**PROBLEM DETAILS:** Comb the records below for the string "trace" and copy each line where it turns up.
===== DATA PROVIDED =====
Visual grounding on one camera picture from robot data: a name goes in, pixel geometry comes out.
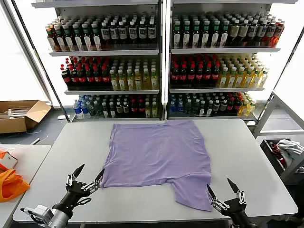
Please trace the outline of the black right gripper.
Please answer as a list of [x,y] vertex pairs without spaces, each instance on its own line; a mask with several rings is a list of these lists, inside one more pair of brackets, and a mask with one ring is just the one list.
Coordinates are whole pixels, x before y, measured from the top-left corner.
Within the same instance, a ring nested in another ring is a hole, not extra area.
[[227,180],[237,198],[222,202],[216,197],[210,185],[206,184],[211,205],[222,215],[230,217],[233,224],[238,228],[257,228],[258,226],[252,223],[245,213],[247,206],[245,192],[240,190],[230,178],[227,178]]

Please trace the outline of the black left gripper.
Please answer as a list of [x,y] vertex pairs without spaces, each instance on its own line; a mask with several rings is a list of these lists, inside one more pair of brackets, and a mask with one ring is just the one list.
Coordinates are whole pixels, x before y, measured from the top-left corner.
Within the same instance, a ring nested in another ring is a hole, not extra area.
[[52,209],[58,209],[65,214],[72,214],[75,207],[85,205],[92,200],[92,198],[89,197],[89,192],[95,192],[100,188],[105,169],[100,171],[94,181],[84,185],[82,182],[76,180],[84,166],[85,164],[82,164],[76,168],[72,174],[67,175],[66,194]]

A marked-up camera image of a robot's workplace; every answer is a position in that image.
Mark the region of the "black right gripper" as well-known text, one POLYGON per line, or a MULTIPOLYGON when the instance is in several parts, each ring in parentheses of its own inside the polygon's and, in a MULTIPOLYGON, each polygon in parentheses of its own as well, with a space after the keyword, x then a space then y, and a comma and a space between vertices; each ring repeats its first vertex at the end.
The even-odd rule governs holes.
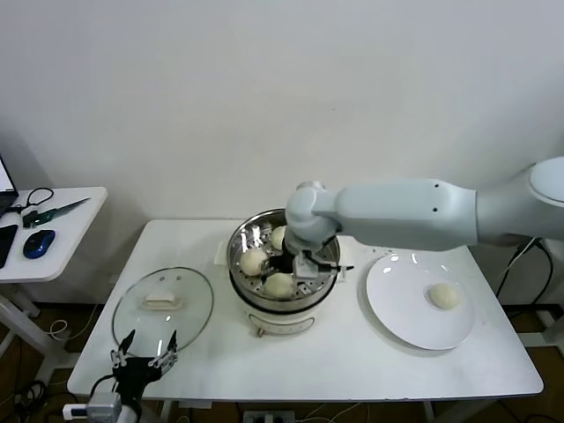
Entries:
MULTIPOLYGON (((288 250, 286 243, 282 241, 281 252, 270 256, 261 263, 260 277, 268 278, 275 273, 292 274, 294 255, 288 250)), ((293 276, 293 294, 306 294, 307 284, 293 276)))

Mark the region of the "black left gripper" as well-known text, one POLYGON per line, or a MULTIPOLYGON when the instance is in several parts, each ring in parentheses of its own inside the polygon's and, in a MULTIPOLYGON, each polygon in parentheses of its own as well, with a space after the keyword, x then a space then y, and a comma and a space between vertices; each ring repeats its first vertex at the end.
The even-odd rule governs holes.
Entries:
=====
**THE ANSWER:**
Please trace the outline of the black right gripper.
Please trace the outline of the black left gripper.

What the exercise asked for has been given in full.